> _WORK REQUEST_
Please restate exactly the lines of the data below, beginning with the line containing "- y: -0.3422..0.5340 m" and ending with the last line.

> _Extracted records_
● ● ●

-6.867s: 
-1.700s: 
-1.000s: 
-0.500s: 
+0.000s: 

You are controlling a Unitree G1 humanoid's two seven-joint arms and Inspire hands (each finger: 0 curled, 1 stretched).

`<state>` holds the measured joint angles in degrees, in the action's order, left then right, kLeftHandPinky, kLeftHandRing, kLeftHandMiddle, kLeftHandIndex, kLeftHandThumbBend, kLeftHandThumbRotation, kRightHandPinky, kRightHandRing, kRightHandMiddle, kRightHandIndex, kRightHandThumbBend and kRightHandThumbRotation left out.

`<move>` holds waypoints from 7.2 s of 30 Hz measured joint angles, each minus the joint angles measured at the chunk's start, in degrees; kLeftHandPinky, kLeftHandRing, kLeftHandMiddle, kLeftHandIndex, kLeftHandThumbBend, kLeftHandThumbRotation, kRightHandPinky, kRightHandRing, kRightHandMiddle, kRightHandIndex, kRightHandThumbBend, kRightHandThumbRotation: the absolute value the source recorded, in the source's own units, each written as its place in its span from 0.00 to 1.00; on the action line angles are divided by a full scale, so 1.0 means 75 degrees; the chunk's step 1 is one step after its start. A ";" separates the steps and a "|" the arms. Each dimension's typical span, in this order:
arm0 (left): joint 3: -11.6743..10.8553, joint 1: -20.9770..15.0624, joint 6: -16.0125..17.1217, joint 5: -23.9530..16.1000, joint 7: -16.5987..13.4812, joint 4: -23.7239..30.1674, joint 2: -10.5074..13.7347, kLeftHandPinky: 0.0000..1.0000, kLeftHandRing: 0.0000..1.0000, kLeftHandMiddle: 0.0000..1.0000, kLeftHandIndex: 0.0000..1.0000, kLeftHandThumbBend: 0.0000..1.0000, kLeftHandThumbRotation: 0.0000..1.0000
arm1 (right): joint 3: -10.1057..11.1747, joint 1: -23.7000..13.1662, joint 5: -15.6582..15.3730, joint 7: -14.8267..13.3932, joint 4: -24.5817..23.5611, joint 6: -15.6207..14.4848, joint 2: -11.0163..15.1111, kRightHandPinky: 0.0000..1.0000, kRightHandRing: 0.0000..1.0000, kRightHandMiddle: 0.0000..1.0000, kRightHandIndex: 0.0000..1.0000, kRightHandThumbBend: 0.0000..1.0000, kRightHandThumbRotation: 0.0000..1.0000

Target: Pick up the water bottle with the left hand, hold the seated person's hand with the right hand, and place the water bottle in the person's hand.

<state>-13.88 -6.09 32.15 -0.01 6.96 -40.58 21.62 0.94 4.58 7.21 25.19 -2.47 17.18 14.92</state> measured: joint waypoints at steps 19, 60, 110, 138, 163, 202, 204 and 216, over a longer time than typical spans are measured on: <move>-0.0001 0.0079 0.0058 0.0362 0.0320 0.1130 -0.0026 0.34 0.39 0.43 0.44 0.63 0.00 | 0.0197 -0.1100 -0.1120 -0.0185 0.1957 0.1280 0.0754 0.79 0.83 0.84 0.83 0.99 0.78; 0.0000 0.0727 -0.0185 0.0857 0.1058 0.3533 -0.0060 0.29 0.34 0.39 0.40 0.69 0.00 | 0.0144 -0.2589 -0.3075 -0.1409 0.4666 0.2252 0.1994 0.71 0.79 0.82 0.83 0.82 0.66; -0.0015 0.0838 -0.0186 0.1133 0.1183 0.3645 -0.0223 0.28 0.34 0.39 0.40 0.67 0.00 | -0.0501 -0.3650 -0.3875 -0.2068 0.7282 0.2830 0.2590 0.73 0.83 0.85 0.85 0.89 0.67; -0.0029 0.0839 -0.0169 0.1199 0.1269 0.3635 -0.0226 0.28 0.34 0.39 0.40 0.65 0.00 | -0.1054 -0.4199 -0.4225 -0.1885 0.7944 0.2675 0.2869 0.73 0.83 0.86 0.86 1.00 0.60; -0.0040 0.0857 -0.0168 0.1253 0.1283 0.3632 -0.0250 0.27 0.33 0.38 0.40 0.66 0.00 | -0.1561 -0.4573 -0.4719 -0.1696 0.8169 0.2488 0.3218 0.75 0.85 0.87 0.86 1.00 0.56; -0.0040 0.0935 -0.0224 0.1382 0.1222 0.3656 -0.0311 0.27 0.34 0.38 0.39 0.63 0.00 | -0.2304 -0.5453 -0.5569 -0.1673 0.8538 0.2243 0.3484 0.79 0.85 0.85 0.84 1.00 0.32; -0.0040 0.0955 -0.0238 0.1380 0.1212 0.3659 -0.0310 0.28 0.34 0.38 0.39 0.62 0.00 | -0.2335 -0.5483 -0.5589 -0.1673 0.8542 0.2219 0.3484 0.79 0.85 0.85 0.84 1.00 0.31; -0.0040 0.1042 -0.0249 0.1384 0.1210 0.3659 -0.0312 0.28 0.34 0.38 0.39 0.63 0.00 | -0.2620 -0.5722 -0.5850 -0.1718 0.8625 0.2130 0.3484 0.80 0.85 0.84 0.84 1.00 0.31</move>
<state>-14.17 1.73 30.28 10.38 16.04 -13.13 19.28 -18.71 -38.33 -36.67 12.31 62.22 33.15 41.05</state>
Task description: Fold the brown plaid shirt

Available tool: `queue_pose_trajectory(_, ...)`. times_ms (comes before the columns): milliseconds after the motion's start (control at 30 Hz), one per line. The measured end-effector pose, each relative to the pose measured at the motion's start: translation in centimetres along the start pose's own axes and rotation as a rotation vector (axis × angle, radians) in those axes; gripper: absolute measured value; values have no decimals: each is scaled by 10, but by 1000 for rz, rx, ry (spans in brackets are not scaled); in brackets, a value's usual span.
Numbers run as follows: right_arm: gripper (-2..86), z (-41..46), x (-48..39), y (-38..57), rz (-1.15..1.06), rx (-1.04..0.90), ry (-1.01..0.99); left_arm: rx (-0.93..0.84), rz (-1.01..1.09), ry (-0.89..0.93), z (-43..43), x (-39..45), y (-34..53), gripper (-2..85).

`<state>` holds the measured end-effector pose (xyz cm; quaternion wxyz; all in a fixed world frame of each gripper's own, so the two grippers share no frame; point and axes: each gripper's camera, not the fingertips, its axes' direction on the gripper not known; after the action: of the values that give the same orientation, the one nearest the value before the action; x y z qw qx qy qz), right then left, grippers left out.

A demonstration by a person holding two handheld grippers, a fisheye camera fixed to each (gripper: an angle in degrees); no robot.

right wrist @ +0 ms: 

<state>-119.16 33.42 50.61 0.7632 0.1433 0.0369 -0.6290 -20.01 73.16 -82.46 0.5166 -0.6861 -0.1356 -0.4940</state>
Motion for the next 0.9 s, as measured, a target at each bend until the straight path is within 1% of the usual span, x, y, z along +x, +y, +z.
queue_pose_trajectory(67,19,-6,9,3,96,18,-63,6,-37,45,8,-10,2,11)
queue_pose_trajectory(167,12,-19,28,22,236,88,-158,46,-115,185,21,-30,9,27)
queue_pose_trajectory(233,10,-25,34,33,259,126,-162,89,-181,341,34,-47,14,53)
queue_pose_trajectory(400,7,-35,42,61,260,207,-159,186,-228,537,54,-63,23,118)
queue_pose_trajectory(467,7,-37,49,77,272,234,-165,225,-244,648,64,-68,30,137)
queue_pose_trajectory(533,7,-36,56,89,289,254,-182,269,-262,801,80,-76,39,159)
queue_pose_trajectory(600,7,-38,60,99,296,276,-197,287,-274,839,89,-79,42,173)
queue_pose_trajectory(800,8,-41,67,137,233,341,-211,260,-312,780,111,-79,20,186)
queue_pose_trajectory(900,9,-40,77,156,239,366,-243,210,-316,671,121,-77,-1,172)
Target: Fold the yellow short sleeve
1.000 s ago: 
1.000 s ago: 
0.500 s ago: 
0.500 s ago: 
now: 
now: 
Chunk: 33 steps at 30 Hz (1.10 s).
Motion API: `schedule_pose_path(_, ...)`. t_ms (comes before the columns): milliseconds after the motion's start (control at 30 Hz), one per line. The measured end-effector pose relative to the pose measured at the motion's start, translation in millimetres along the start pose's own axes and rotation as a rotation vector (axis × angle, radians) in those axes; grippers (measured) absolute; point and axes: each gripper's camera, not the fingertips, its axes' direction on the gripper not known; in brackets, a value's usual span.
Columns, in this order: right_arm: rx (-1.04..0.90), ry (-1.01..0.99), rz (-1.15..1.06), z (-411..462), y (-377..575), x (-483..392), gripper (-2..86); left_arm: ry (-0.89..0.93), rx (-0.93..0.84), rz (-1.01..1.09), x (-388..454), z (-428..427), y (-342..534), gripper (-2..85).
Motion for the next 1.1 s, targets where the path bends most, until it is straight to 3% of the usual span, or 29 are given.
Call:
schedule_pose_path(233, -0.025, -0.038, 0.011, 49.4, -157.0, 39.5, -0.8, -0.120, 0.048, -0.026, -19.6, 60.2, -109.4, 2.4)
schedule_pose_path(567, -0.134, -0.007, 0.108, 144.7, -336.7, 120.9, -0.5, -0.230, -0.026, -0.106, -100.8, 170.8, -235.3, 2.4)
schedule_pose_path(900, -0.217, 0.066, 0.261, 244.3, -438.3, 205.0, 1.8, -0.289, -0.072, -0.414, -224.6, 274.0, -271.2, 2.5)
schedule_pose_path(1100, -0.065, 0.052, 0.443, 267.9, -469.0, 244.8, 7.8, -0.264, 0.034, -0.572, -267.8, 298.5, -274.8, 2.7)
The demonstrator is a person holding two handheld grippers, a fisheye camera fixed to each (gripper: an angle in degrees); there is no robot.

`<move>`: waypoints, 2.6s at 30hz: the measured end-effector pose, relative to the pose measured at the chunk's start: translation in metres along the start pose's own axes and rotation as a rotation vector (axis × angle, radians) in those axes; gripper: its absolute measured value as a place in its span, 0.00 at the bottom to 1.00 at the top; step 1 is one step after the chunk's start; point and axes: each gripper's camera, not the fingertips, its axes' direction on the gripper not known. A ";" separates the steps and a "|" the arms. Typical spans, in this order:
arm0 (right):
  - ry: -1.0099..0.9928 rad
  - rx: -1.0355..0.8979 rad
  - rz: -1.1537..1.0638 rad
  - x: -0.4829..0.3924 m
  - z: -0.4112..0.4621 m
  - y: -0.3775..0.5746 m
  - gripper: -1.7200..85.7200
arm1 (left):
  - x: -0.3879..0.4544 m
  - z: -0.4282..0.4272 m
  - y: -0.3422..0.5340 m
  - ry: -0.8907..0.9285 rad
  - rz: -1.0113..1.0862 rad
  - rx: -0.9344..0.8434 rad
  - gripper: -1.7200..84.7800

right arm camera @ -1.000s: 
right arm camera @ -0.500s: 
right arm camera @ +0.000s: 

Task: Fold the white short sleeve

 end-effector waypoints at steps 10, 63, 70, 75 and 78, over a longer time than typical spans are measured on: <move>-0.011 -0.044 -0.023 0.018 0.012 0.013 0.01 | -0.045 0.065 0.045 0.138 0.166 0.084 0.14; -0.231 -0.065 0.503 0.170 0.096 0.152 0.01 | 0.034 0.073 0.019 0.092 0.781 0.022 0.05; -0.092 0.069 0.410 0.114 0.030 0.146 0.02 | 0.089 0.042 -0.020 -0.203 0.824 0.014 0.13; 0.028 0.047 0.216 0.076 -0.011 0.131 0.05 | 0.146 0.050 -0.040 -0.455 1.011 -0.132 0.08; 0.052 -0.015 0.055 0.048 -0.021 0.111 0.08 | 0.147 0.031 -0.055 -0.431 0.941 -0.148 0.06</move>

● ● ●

> _OUTPUT OF THE EXERCISE_
  - y: -0.3422..0.5340 m
  - ry: -0.8907..0.9285 rad
  - rz: -1.0113..1.0862 rad
  - rx: -0.9344..0.8434 rad
  - gripper: -1.7200..84.7800

right arm camera @ -1.000s: 
right arm camera @ -0.500s: 
right arm camera @ +0.000s: 

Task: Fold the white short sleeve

 end-effector waypoints at steps 10, 63, 70, 75 and 78, over a longer time than typical spans are measured on: <move>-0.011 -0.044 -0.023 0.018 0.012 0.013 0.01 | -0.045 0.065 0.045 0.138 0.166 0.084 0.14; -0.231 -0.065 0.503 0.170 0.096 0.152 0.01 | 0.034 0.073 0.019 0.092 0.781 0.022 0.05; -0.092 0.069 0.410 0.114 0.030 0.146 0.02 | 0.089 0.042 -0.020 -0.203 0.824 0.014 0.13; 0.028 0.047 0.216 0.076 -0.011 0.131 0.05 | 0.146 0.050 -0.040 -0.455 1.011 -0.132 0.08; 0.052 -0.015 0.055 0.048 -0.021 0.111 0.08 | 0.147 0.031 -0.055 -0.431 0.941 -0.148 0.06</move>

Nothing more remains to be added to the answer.